The Semantic Model Generator
is used to generate a semantic model for use in your Snowflake account.
Your workflow should be:
- Setup to set credentials.
- Usage to create a model either through Python or command line.
- Post Generation to fill out the rest of your semantic model.
- Validating Your Final Semantic Model to ensure any changes you've made are valid.
- Admin App spin up the admin app for easier generation of your semantic model.
Or, if you want to see what a semantic model looks like, skip to Examples.
We currently leverage credentials saved as environment variables. Note, host
is optional depending on your Snowflake deployment.
A. To find your Account locator, please execute the following sql command in your account.
SELECT CURRENT_ACCOUNT_LOCATOR();
B. To find the SNOWFLAKE_HOST
for your account, follow these instructions.
- Currently we recommend you to look under the
Account locator (legacy)
method of connection for better compatibility on API. - It typically follows format of:
https://<accountlocator>.<region>.<cloud>.snowflakecomputing.com
- To set these on Mac OS/Linux:
export SNOWFLAKE_ROLE="<your-snowflake-role>"
export SNOWFLAKE_WAREHOUSE="<your-snowflake-warehouse>"
export SNOWFLAKE_USER="<your-snowflake-user>"
export SNOWFLAKE_PASSWORD="<your-snowflake-password>"
export SNOWFLAKE_ACCOUNT_LOCATOR="<your-snowflake-account-locator>"
export SNOWFLAKE_HOST="<your-snowflake-host>"

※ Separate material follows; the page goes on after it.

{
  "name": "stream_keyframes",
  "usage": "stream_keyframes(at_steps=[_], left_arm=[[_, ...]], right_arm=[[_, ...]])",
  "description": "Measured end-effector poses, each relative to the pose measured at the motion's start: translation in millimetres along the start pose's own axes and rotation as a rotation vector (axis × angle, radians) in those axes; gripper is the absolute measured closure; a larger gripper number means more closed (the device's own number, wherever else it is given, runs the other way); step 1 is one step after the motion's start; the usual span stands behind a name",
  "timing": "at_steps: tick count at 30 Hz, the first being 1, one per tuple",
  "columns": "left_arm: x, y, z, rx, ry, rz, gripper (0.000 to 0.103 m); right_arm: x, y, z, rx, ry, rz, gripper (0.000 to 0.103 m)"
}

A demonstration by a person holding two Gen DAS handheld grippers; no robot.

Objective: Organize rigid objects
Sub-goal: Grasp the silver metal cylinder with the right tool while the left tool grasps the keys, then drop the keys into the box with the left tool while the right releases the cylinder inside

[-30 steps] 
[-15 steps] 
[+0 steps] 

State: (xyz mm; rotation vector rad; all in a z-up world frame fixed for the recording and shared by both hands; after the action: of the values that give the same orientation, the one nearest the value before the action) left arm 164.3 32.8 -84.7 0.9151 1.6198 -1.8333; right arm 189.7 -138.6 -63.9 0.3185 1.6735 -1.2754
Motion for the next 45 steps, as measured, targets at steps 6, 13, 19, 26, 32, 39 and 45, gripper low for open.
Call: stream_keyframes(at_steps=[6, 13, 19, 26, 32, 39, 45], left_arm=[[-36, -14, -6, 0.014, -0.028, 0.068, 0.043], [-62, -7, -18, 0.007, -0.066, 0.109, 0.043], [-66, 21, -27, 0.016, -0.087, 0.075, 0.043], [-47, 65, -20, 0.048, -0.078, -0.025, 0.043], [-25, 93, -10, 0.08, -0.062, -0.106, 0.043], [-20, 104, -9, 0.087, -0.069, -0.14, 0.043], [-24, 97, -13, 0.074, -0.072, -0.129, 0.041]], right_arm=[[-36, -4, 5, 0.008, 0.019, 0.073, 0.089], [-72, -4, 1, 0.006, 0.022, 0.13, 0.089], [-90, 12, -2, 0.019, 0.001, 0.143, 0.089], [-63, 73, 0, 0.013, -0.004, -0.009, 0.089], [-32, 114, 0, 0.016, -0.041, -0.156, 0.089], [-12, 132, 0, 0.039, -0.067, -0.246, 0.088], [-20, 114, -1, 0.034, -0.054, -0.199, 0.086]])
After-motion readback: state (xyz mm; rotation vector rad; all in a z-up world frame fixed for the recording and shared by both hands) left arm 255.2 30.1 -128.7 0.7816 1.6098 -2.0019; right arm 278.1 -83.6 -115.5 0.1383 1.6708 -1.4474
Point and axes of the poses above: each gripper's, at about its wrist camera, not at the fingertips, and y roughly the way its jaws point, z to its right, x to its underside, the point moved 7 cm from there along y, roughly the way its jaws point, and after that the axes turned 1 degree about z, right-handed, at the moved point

- To set these on Windows:
set SNOWFLAKE_ROLE=<your-snowflake-role>
set SNOWFLAKE_WAREHOUSE=<your-snowflake-warehouse>
set SNOWFLAKE_USER=<your-snowflake-user>
set SNOWFLAKE_PASSWORD=<your-snowflake-password>
set SNOWFLAKE_ACCOUNT_LOCATOR=<your-snowflake-account-locator>
set SNOWFLAKE_HOST=<your-snowflake-host>
- To set these within a Python environment:
import os
# Setting environment variables
os.environ['SNOWFLAKE_ROLE'] = '<your-snowflake-role>'
os.environ['SNOWFLAKE_WAREHOUSE'] = '<your-snowflake-warehouse>'
os.environ['SNOWFLAKE_USER'] = '<your-snowflake-user>'
os.environ['SNOWFLAKE_PASSWORD'] = '<your-snowflake-password>'
os.environ['SNOWFLAKE_ACCOUNT_LOCATOR']='<your-snowflake-account-locator>'
os.environ['SNOWFLAKE_HOST'] = '<your-snowflake-host>'
You may generate a semantic model for a given list of fully qualified tables following the {database}.{schema}.{table}
format. Each table in this list should be a physical table or a view present in your database.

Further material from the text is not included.